Add registry for chunk key encodings for extensibility #3436

RFLeijenaar · 2025-09-05T10:50:39Z

Following #3433 (@d-v-b), I have implemented a registry for chunk key encodings. This allows users to subclass ChunkKeyEncoding and create their own implementation.

The scope of ChunkKeyEncoding.from_dict() function is reduced to what you expect it do: build from a dict. I placed the parsing function in chunk_key_encodings.py as it is used in both array and metadata v3 construction. I wasn't sure where else to put it.

TODO:

Add unit tests and/or doctests in docstrings
Add docstrings and API docs for any new/modified user-facing classes and functions
New/modified features documented in docs/user-guide/*.rst
Changes documented as a new file in changes/
GitHub Actions have all passed
Test coverage is 100% (Codecov passes)

codecov · 2025-09-05T11:11:17Z

Codecov Report

❌ Patch coverage is 56.60377% with 23 lines in your changes missing coverage. Please review.
✅ Project coverage is 61.23%. Comparing base (3c883a3) to head (46d1780).
⚠️ Report is 1 commits behind head on main.

Files with missing lines	Patch %	Lines
src/zarr/core/chunk_key_encodings.py	51.42%	17 Missing ⚠️
src/zarr/registry.py	58.33%	5 Missing ⚠️
src/zarr/core/metadata/v3.py	50.00%	1 Missing ⚠️

Additional details and impacted files

@@            Coverage Diff             @@
##             main    #3436      +/-   ##
==========================================
- Coverage   61.24%   61.23%   -0.02%     
==========================================
  Files          83       83              
  Lines        9885     9897      +12     
==========================================
+ Hits         6054     6060       +6     
- Misses       3831     3837       +6

Files with missing lines	Coverage Δ
src/zarr/core/array.py	`69.10% <100.00%> (-0.04%)`	⬇️
src/zarr/core/metadata/v3.py	`58.03% <50.00%> (ø)`
src/zarr/registry.py	`63.39% <58.33%> (-0.24%)`	⬇️
src/zarr/core/chunk_key_encodings.py	`33.82% <51.42%> (-0.03%)`	⬇️

🚀 New features to boost your workflow:

❄️ Test Analytics: Detect flaky tests, report on failures, and find test suite problems.

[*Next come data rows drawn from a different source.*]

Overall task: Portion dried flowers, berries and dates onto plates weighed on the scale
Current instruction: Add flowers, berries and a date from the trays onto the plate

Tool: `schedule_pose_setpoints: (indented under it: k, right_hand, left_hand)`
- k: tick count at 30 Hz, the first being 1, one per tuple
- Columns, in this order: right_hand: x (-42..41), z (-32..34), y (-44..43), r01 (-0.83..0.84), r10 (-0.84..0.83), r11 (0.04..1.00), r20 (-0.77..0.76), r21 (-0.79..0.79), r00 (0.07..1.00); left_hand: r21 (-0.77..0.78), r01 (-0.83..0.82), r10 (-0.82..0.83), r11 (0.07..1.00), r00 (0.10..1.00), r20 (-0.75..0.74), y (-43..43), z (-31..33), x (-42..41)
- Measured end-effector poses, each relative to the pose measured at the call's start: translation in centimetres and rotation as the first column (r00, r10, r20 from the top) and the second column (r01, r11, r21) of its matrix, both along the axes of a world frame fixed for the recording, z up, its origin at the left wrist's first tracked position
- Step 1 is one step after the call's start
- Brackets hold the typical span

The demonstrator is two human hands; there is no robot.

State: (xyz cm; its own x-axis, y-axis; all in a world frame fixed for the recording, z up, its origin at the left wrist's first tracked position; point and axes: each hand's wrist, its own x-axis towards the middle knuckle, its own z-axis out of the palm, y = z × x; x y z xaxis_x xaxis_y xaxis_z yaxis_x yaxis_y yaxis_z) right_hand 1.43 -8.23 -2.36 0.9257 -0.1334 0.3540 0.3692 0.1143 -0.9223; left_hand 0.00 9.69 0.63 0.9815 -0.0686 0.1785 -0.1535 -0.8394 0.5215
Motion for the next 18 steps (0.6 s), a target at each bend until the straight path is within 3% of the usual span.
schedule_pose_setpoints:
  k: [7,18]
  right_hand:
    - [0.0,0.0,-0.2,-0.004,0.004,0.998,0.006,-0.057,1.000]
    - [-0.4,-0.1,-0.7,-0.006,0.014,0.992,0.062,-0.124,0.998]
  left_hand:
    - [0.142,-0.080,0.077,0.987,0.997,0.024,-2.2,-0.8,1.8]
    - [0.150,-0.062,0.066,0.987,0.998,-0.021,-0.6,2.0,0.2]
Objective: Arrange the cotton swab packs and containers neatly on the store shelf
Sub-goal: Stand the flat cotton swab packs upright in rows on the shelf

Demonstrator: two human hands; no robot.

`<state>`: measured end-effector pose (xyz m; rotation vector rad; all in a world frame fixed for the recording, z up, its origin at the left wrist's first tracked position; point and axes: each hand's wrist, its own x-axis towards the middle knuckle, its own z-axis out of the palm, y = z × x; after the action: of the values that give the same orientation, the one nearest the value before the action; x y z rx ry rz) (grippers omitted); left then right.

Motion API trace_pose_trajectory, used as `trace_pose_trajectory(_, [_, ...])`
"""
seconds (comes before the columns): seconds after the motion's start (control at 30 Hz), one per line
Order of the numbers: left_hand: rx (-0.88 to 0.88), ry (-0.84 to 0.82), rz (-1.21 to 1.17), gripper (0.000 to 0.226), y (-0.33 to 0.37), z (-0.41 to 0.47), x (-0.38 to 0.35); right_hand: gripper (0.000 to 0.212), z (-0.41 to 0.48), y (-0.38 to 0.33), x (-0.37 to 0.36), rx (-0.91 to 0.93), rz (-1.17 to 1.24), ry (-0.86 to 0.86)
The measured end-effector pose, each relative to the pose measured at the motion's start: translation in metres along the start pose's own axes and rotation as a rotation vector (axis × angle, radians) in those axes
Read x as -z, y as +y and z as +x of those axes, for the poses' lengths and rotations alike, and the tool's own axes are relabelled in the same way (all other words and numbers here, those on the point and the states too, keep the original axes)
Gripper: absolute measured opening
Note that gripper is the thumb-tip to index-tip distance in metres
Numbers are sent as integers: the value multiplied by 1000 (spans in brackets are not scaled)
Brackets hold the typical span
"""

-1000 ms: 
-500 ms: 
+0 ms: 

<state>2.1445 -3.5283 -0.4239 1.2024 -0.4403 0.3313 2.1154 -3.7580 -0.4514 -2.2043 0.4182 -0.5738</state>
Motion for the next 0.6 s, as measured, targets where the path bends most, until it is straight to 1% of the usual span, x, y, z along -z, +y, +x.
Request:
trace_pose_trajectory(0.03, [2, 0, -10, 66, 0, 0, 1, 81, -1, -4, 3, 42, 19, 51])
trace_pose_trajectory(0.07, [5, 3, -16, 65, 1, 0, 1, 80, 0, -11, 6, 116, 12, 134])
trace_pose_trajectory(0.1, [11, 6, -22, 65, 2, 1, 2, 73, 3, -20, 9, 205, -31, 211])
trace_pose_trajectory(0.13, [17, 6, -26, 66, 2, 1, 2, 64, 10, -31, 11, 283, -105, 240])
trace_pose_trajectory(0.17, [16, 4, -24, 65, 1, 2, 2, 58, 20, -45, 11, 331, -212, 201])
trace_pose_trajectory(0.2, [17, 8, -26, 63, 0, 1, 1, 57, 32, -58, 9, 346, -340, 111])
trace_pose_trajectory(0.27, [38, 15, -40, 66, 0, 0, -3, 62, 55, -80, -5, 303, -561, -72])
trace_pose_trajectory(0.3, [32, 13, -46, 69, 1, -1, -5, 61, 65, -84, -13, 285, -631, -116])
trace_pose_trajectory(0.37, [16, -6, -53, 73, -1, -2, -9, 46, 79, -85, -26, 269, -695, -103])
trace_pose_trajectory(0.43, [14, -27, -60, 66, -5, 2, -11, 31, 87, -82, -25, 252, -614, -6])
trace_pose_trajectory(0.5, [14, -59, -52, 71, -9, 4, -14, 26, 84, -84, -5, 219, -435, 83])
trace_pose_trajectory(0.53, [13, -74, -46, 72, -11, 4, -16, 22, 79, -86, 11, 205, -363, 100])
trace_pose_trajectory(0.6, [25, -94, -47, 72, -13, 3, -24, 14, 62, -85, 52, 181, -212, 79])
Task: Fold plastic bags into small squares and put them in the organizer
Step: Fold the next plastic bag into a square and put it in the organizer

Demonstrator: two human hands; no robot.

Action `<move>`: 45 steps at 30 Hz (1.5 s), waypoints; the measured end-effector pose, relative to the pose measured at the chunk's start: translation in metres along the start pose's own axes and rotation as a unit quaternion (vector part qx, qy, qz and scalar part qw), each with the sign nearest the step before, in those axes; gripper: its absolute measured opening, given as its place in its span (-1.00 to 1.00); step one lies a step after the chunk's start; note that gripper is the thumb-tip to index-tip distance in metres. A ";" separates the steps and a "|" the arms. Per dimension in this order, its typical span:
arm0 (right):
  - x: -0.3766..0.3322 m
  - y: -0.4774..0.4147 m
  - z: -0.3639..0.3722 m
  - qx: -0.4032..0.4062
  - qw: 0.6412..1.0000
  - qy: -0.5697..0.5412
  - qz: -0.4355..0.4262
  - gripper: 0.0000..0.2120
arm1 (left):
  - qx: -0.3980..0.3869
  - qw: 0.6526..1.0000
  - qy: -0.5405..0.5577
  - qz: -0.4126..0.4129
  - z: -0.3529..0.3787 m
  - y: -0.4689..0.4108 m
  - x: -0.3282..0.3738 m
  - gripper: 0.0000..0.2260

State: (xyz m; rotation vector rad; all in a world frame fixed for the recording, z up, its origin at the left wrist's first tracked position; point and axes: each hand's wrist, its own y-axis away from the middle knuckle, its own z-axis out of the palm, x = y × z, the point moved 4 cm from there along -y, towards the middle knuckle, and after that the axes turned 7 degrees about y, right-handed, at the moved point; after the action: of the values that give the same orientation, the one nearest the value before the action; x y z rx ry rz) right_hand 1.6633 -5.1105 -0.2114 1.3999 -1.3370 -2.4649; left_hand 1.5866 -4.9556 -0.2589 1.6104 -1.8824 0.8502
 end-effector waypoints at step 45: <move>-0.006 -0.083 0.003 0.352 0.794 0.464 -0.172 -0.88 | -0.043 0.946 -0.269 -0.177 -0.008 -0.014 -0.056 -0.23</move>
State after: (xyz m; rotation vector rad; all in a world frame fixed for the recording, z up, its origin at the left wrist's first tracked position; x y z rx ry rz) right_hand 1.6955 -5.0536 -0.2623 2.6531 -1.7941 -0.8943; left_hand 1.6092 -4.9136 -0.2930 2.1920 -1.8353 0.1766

RFLeijenaar · 2025-09-05T11:50:46Z

Note that the current implementation does not use the global config. This means that it only supports a single implementation (registration) for each chunk key encoding 'type' as indicated by the name field. Like codecs (parse_codecs), it uses the name field to retrieve the correct class from the registry. This does mean that the chunk key encoding should always be registered with a qualname that matches the name field.

With the entrypoint plugin mechanism this currently doesn't work correctly. It uses the full class path rather than the entrypoint name e.name for the key.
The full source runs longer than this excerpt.